Here's an example when flags are useful.
I have a piece of code which generates passwords (using a cryptographically secure pseudorandom number generator). The caller of the method chooses whether or not the password should contain capital letters, small letters, digits, basic symbols, extended symbols, Greek symbols, Cyrillic ones and unicode.
With flags, calling this method is easy:
var password = this.PasswordGenerator.Generate(
CharacterSet.Digits | CharacterSet.LowercaseLetters | CharacterSet.UppercaseLetters);
and it can even be simplified to:
var password = this.PasswordGenerator.Generate(CharacterSet.LettersAndDigits);
Without flags, what would be the method signature?
public byte[] Generate(
bool uppercaseLetters, bool lowercaseLetters, bool digits, bool basicSymbols,
bool extendedSymbols, bool greekLetters, bool cyrillicLetters, bool unicode);
called like this:
// Very readable, isn't it?
// Tell me just by looking at this code what symbols do I want to be included?
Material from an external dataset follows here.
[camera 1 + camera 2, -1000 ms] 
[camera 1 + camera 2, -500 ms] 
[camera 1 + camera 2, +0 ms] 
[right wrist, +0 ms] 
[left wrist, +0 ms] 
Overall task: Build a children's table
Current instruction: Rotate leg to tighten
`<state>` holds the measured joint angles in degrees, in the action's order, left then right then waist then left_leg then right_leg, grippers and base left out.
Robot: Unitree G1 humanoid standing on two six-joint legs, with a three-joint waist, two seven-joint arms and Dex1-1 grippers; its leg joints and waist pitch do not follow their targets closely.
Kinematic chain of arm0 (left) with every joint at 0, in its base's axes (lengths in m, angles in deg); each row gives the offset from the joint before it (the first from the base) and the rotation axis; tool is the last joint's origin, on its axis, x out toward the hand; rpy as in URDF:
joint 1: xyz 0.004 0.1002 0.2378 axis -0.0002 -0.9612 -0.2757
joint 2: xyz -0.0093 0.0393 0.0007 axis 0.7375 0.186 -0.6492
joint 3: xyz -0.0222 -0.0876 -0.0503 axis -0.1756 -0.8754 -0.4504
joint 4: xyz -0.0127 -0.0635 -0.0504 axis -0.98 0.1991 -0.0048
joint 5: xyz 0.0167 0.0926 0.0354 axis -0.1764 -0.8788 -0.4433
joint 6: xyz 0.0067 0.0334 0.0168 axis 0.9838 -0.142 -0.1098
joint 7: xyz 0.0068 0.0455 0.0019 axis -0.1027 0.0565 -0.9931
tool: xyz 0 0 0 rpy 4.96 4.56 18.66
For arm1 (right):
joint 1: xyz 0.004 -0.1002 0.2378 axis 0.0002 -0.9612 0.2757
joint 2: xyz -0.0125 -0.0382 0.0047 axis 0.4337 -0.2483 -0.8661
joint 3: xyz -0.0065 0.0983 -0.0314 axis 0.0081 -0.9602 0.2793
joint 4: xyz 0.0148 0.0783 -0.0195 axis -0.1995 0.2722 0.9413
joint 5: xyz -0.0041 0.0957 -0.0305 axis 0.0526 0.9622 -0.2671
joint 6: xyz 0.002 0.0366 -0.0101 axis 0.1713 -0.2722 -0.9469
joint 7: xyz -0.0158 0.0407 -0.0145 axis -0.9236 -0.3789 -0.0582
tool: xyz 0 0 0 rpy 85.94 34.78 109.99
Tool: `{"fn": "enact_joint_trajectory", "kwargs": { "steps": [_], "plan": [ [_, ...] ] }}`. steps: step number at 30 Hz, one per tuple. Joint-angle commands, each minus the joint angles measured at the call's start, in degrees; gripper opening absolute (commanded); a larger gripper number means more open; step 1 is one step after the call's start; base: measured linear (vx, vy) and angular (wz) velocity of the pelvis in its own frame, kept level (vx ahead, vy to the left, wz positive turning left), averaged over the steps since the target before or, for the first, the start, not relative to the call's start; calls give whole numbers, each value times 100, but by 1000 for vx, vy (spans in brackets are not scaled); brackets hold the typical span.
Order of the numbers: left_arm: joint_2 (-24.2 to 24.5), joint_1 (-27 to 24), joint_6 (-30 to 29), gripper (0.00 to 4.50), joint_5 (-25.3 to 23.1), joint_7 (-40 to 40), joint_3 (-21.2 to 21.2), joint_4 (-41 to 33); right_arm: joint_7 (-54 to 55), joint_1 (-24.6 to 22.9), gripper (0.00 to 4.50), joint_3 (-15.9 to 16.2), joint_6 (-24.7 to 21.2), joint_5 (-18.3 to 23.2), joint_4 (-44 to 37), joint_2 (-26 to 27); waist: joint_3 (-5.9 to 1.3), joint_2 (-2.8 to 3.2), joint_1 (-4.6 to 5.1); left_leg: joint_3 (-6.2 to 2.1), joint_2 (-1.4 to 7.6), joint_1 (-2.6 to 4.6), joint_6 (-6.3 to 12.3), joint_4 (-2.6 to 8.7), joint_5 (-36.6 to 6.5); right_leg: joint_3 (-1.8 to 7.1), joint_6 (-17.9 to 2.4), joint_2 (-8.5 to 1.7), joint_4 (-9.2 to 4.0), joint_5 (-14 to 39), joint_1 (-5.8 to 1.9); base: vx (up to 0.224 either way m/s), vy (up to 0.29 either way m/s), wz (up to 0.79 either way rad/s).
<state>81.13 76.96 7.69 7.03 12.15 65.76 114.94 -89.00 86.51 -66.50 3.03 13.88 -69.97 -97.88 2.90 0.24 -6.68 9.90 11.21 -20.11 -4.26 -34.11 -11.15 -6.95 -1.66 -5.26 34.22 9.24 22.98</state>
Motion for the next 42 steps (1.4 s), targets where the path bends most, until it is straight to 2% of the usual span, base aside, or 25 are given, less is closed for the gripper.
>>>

var password = this.PasswordGenerator.Generate(
true, true, true, false, false, false, false, false);
As noted in the comments, another approach would be to use a collection:
var password = this.PasswordGenerator.Generate(
new []
{
CharacterSet.Digits,
CharacterSet.LowercaseLetters,
CharacterSet.UppercaseLetters,
});
This is much more readable compared to the set of true
and false
, but still has two drawbacks:
The major drawback is that in order to allow combined values, like CharacterSet.LettersAndDigits
you would be writing something like that in Generate()
method:
if (set.Contains(CharacterSet.LowercaseLetters) ||
set.Contains(CharacterSet.Letters) ||
set.Contains(CharacterSet.LettersAndDigits) ||
set.Contains(CharacterSet.Default) ||
set.Contains(CharacterSet.All))
{
// The password should contain lowercase letters.
}
possibly rewritten like this:
var lowercaseGroups = new []
{
CharacterSet.LowercaseLetters,
CharacterSet.Letters,
CharacterSet.LettersAndDigits,
CharacterSet.Default,
CharacterSet.All,
};
if (lowercaseGroups.Any(s => set.Contains(s)))
{
// The password should contain lowercase letters.
}
Compare this with what you have by using flags:
if (set & CharacterSet.LowercaseLetters == CharacterSet.LowercaseLetters)
{
// The password should contain lowercase letters.
}
The second, very minor drawback is that it's not clear how would the method behave if called like this:
var password = this.PasswordGenerator.Generate(
new []
{
CharacterSet.Digits,
CharacterSet.LettersAndDigits, // So digits are requested two times.